Rekwizyty jak i kostiumy, którymi posługują się aktorzy znajdują się w bliskim ich otoczeniu. Od samego początku ubiór aktorów pochłonęły granaty i szarości. Wyjątkiem jest tu suknia Clary, na której malują się drobne wzory (pozostające jednak niezmiennie w stonowanych barwach) – wszak na jej twarzy niekiedy pojawiał się uśmiech. Z czasem gdy przeszłość zaczyna wydobywać się z ust aktorek, nakładają na siebie barwy tak intensywne jak wydarzenie sprzed lat. Ubierają w nie też Adę, co można odebrać jako przekazanie jej traum z którymi się mierzą. Metamorfoza nie ominęła również Patsy'ego, któremu to wręczony został złoty garnitur, częściowo poniszczony przez czas, przez co można mieć tutaj wrażenie, że to dawna sympatia kobiet stoi teraz przed nimi.
Gra aktorska przebiegała na bardzo wyrównanym poziomie, lecz na szczególne wyróżnienie zasługuje Małgorzata Abramowicz w roli Clary, która posługując się mimiką została w swojej roli również wtedy, gdy nie uczestniczyła bezpośrednio w rozmowach i uwaga nie była skupiona w jej kierunku.
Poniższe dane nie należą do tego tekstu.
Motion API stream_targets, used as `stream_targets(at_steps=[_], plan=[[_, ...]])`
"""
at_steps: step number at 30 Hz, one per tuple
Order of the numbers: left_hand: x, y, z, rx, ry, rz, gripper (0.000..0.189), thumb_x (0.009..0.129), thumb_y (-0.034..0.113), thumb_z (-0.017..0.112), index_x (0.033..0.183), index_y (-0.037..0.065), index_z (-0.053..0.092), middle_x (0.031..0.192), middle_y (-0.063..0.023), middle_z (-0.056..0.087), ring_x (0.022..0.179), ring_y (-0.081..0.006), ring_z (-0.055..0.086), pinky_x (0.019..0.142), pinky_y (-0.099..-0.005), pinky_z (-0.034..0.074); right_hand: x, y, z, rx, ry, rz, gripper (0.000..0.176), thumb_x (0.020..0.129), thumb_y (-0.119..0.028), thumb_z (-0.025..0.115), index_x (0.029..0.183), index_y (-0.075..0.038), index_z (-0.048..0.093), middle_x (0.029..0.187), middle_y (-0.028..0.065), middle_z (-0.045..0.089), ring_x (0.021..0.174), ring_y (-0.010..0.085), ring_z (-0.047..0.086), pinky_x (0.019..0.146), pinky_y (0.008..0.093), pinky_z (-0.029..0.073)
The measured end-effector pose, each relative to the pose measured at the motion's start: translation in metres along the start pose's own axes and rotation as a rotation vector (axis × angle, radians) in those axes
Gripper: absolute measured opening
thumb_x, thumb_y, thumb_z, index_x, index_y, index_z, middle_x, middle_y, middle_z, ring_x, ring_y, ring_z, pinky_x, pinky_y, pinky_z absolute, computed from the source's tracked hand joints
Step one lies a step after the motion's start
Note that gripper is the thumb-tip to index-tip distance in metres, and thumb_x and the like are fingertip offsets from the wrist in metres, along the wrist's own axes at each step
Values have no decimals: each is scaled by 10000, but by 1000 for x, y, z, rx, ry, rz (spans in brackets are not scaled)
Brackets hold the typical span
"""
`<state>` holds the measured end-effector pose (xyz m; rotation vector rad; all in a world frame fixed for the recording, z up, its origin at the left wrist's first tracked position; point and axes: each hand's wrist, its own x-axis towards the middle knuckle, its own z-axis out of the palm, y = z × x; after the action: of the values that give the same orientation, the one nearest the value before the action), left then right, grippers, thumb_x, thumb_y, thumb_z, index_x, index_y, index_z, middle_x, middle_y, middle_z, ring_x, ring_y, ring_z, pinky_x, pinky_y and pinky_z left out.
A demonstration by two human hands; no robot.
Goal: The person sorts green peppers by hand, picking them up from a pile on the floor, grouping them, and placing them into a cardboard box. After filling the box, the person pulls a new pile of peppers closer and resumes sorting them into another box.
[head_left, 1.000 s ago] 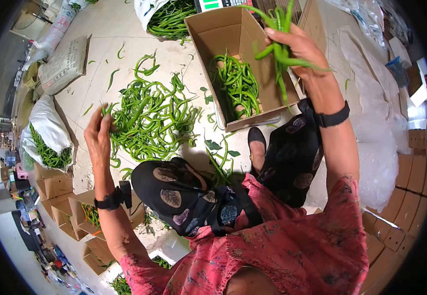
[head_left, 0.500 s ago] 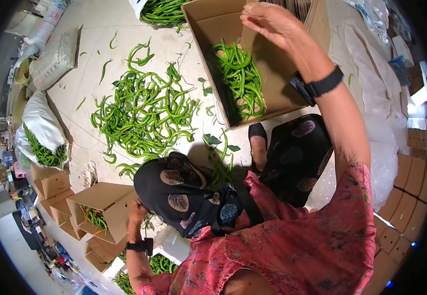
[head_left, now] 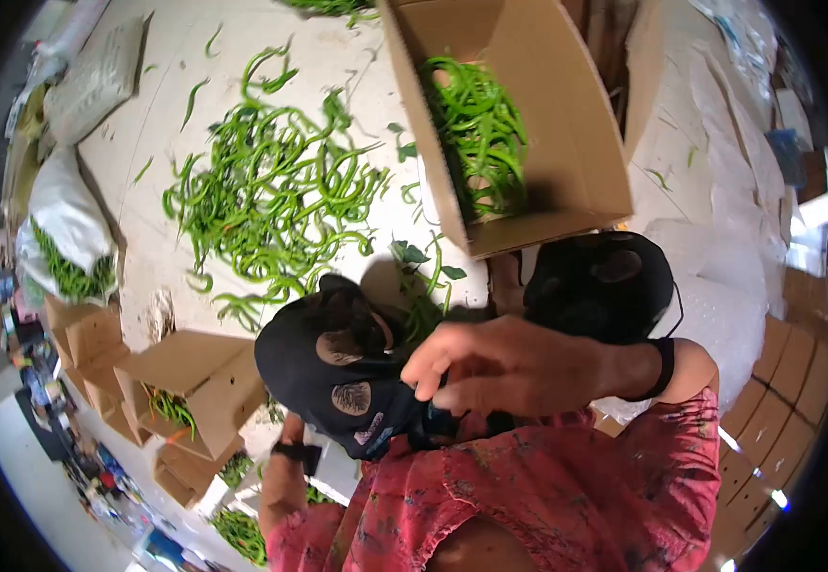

Stworzyła ona całą projektorię emocji dla przypisanej jej postaci, a w scenie gdy okaz jej największej dumy spadał na podłogę wywołała takie przejęcie widowni, że część osób zajmujących dalsze miejsca wręcz wychyliło się w jej stronę. Niezwykłym zaskoczenem okazał się również Paweł Kowalski w roli rybaka, zaskakując wokalnie na końcowych scenach spektaklu wykonaniem „Wondrous Place" - w końcu to muzyka potrafi wyrazić więcej niż słowa.
Za całość odpowiedzialna jest Katarzyna Deszcz, której zainteresowania opierają się w dużej mierze na dramatach irlandzkich. Z sukcesem wystawia ona spektakle na scenach w kraju i za granicą o czym światczyć mogą liczne nagrody m.in. Złota Maska za najlepszą reżyserię za przedstawienie „Tańce w Ballybeg" czy Grand Prix dla najlepszego spektaklu festiwalu oraz wyróżnienie za reżyserię spektaklu „Matki". Nic więc dziwnego że również w tej realizacji każdy pojedyńczy element doprowadziła z powodzeniem do spójności całego przedstawienia.
„The New Ellectric Ballroom" skupia się przede wszystkim na treści, uświadomieniu nam rzeczy oczywistych, lecz być może zapomianych, przysłoniętych w danym momencie przez inne. Mówi otwarcie – nie ruszysz do przodu, jeśli nie zamkniesz kart historii. Skromny w środkach, wyrażany głównie w słowach. Usiądź więc i posłuchaj, historii, która jeszcze nie raz zacznie się w irlandzkim miasteczku.